Books

Review: Looking for Love With Burt Bacharach, and Finding a Prayer

In most parts of the world, it’s true that love — the sweeter the better — is the only thing that there’s justtoo little of. In Mark Morris’s “The Look of Love,” set to music by Burt Bacharach with new arrangements by Ethan Iverson, love is the fuel, the pursuit, the ultimate destination. There are hugs, there are outstretched arms — to say a little prayer for you, Morris-style — and there is heartbreak. In some moments the dancers’ bodies wilt, as if caught in a sigh.

The work, set to 14 songs and running at just over an hour, opened with the curtain down and an instrumental overture of “Alfie” by Iverson, whose piano playing was delicate but still cut through the air, quieting the energy of the crowd. When the curtain rose to “What the World Needs Now,” it felt apt, setting the tone for a dance in which love is the wellspring for choreographic expression.

But fully entering the world of “The Look of Love,” which opened Wednesday at the Brooklyn Academy of Music, was not always smooth sailing, especially in the beginning when the movement echoed the lyrics so pointedly and with such repetition that it was hard for anything to stick. The experience was like standing in gentle ocean waves and watching them wash over your slowly sinking feet. Again. And again.

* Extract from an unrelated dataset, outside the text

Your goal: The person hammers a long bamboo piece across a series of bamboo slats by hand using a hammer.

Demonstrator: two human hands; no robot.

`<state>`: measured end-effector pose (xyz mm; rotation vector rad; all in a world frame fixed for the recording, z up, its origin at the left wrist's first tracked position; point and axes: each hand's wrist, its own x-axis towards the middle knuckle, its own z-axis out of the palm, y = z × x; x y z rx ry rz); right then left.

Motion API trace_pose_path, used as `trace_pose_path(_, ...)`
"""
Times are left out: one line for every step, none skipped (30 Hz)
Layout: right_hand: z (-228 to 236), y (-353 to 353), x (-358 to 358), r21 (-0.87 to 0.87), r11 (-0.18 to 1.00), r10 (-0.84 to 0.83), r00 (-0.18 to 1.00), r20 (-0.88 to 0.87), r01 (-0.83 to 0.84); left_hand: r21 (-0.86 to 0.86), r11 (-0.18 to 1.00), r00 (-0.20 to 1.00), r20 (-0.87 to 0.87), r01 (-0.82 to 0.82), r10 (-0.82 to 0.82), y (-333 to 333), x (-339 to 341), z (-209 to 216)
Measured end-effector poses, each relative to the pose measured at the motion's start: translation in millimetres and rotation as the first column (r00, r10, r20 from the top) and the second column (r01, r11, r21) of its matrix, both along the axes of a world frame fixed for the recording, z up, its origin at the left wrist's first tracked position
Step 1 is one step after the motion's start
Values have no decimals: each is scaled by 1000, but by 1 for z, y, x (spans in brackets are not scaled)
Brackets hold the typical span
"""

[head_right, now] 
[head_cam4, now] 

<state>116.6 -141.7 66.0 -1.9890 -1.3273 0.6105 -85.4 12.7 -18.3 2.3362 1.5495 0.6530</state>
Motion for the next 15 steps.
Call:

For all its lovely moments and wonderful musicians, “Look of Love” didn’t seem full enough to stand alone as an evening-length work. Morris makes dances because of music; it is a firm part of his artistic aesthetic that the two are in relationship, but they weren’t always on equal footing. In many instances the music overpowered the movement, especially when Marcy Harriell, the marvelous vocalist and Broadway actress, was belting from the pit. She gives Bacharach’s songs, with Hal David’s lyrics, a captivating modernity complete with warmth and power.

But as the dance progressed, a certain softness prevailed, reinforced by the choreography’s buttery pliés, shapely arms and softly bent knees in leg extensions. That helped to focus the frame for Morris’s look at love, which was only occasionally saccharine. There were times when it was weird, too, for better — the spooky comedic number set to music (by Bacharach and Mack David) for the 1958 sci-fi horror movie, “The Blob” — and for worse, as when Dallas McMurray lip-synced “Message to Michael” as though he was a beatnik in a cafe run by Doris Day.

As for its look? Isaac Mizrahi’s costumes and production design are like an unquenchable desire for hope. The dancers wear separates that pop in a sunny array of orange, pink, purple, red and yellow and glow under Nicole Pearce’s lighting design, which saturates the stage with color. Folding chairs and cushions, moved by the dancers throughout, make for a malleable, D.I.Y. set.